AQUARIUS (January 20-February 18): Beware, Aquarius: The darker parts of your imagination may be running away with the whole show, casting visions of suspicion or bleakness that aren't exactly accurate, but which you might help to manifest if you proceed as if they are. Put another way, should you fixate on the pessimistic read of your given situation—at the total expense of all the amazingly positive angles from which you might view your life, even knowing that certain elements (career or public-calling, perhaps?) remain a stiff challenge—you'll end up creating a fairly unpleasant time for yourself. Dare I lapse into touchy-feely territory, let me suggest this is one of those moments tailor-made for offering daily gratitudes, if only to remind yourself how fortunate you are in so many ways. (That you even have access to these online horoscopes, for instance, is a marvel of your being born in this sensational era.) Darkness is around you, that is true. And so is light. They always co-exist, for that is the manner of Divine Nature. Just because one chunk of your present circumstance may be scaring the living shit out of you, that needn't block out the luminous beauty beaming through so much of the rest.

 

PISCES (February 19-March 20): When I urge you to stand your ground on any moral issues which have presented themselves, this should immediately remind you of last week's horoscope, Pisces… and hopefully emboldens you to do exactly that, even if it means kissing a certain identifying relationship or affiliation goodbye once and for all.
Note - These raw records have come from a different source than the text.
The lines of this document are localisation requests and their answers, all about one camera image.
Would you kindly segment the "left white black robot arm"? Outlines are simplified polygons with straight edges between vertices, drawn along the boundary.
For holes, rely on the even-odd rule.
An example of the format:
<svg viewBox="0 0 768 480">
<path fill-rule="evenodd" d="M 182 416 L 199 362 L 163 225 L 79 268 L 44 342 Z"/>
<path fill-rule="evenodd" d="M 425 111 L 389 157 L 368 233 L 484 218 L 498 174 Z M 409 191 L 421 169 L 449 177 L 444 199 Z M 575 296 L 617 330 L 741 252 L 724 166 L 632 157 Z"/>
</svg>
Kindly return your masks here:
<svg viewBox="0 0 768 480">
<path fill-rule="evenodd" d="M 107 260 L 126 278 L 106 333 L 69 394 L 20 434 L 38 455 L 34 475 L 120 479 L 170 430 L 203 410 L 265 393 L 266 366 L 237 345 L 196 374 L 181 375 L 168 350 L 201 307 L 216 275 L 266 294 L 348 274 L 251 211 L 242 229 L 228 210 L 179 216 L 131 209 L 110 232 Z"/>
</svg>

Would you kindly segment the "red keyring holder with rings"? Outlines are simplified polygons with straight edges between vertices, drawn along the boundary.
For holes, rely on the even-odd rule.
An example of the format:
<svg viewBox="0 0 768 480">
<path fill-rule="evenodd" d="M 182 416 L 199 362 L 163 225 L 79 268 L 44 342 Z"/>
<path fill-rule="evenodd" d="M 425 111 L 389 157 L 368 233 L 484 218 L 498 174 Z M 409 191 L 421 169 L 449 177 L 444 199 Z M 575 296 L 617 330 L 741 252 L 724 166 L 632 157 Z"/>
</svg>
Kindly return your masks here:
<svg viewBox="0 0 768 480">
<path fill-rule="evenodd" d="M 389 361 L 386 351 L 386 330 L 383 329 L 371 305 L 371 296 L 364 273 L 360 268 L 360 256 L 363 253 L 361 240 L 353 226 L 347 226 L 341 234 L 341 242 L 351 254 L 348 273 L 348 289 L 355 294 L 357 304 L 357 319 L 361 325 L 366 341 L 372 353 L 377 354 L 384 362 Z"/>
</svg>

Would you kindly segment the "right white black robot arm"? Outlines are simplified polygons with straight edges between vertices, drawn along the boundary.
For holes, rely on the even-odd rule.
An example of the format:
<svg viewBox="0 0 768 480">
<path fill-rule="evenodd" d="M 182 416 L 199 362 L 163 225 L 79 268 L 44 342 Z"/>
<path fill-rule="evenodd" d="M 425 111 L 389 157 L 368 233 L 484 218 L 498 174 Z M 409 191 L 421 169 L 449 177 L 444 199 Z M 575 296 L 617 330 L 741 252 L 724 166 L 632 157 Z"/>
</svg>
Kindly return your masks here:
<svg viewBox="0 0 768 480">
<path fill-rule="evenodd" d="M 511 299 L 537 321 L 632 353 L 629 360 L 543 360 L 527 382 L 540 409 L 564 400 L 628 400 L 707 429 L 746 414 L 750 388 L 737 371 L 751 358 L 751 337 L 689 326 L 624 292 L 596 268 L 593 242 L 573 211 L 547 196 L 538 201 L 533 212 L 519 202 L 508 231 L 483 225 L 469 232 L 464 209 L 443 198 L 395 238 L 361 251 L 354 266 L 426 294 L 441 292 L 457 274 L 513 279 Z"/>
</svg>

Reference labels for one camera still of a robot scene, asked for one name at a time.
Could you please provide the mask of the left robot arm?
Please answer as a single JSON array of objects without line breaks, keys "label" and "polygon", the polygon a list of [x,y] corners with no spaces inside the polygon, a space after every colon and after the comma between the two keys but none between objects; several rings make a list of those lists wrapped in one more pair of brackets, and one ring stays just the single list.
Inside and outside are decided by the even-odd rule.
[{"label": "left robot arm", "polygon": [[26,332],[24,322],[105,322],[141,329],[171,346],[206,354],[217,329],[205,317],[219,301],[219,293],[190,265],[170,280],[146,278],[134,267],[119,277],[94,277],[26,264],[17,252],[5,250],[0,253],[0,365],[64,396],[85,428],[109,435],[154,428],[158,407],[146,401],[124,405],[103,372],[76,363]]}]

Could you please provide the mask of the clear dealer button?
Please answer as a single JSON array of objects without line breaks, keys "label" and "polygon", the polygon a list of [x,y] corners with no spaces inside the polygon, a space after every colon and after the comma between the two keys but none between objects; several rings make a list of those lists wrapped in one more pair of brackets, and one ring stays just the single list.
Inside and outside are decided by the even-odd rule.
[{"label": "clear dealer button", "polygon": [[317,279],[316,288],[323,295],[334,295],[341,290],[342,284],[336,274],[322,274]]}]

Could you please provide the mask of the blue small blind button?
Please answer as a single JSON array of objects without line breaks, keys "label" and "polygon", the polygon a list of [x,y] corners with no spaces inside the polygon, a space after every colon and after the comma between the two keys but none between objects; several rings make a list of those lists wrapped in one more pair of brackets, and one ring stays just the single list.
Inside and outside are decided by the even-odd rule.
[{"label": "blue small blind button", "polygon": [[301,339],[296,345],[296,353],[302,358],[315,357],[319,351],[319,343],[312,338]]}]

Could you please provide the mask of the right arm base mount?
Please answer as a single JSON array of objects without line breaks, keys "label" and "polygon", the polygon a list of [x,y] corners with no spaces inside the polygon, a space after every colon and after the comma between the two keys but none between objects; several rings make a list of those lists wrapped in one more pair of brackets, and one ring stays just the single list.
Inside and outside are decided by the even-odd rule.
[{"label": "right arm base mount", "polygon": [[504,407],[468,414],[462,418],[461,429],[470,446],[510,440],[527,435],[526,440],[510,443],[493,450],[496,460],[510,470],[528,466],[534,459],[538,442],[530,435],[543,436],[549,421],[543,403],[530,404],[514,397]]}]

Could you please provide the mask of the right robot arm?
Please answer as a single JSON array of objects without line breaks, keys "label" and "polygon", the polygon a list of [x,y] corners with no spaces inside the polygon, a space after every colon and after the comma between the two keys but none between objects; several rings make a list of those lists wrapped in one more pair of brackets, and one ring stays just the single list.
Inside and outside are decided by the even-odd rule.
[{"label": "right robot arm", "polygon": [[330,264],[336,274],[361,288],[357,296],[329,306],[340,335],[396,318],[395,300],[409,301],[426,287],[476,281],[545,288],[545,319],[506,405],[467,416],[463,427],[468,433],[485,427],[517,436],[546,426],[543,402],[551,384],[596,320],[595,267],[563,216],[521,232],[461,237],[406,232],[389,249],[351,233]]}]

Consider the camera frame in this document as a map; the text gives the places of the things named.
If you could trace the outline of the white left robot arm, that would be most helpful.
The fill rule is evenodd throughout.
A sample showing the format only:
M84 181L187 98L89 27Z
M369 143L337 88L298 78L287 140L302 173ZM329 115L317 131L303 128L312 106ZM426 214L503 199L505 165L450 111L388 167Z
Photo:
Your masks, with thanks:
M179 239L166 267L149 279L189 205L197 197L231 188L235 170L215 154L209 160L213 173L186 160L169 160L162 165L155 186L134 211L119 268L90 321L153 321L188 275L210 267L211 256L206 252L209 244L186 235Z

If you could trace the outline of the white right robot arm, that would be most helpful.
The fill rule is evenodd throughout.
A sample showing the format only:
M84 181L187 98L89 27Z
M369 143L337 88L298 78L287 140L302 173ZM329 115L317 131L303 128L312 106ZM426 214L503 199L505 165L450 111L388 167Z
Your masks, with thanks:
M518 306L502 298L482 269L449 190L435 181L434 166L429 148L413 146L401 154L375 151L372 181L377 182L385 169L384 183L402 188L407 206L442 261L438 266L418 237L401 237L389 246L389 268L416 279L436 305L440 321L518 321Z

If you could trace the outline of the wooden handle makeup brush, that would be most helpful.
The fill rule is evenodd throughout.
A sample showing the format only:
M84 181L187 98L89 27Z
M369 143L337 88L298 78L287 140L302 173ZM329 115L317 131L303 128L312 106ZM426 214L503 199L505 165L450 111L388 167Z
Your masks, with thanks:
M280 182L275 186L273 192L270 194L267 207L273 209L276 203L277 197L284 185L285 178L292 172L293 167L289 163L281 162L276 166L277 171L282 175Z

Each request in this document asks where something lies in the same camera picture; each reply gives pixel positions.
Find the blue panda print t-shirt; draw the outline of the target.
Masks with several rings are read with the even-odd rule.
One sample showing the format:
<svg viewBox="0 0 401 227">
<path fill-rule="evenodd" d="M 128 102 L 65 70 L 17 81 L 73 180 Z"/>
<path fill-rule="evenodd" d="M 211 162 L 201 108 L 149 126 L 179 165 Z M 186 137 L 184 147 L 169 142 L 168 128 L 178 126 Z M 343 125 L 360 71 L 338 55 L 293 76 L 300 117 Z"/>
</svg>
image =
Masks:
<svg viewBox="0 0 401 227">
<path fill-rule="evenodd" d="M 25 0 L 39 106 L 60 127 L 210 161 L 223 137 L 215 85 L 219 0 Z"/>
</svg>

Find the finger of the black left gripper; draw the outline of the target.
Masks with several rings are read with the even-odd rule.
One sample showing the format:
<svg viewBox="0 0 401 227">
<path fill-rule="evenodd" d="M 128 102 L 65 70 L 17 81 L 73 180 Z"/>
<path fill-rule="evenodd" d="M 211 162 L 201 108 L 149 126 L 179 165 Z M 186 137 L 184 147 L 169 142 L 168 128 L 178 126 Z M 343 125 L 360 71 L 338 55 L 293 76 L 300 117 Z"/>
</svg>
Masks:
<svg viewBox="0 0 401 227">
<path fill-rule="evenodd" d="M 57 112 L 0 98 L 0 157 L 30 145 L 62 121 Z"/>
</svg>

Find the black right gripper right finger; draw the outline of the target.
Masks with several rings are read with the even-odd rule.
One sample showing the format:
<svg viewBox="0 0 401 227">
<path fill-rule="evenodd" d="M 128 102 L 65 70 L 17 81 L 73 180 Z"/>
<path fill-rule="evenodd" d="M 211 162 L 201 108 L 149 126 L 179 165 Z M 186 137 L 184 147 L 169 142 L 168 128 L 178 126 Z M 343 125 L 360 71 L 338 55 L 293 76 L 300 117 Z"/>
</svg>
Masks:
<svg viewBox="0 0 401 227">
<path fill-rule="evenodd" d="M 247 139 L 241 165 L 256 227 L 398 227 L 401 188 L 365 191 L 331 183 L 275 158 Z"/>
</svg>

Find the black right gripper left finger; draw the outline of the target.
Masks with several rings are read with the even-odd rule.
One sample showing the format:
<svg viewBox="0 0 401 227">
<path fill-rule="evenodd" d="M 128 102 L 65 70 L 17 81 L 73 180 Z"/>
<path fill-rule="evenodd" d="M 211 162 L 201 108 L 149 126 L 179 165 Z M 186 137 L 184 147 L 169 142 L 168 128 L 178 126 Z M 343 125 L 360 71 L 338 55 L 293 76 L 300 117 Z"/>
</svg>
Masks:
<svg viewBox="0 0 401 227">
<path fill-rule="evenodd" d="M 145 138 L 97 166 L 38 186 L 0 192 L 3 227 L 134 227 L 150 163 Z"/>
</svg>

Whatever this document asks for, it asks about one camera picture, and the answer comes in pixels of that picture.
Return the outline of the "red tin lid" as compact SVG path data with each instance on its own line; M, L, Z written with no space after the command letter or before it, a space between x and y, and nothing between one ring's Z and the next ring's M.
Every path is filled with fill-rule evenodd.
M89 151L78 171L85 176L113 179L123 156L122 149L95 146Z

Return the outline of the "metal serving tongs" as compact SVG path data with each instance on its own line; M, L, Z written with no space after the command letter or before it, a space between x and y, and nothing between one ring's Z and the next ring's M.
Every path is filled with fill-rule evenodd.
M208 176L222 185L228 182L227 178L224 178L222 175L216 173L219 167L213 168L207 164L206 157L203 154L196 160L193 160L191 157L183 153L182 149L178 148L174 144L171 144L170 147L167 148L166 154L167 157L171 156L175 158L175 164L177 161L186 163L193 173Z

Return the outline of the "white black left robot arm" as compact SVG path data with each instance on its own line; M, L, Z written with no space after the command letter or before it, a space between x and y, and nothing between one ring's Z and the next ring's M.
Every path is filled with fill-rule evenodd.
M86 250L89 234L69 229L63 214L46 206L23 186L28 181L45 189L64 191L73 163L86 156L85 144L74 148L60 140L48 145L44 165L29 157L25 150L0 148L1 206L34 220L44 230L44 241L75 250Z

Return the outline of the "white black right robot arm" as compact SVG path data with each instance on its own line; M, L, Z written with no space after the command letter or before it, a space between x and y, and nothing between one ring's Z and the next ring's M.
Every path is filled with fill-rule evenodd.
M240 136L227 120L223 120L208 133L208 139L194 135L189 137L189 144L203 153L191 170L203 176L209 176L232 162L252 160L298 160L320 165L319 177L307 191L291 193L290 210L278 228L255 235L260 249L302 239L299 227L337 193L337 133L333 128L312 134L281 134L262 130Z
You may not know exactly where you'll be heading, in light of such judgment calls, but you will confidently know what you won't tolerate in your life any longer—and that's a good enough compass for now. Trust me, any short-term turbulence you invite in on the practical level due to the fallout (a result which isn't altogether unlikely) is nothing you can't handle… and is far more palatable than making the sort of ideological tradeoffs that'll gnaw away at your stomach over long periods of times. Jobs, relationships, living situations, cash-dollars, all these things come and go throughout our lives. Character, however, is one pillar-of-being that ought to stay solidly with you, no matter the rest.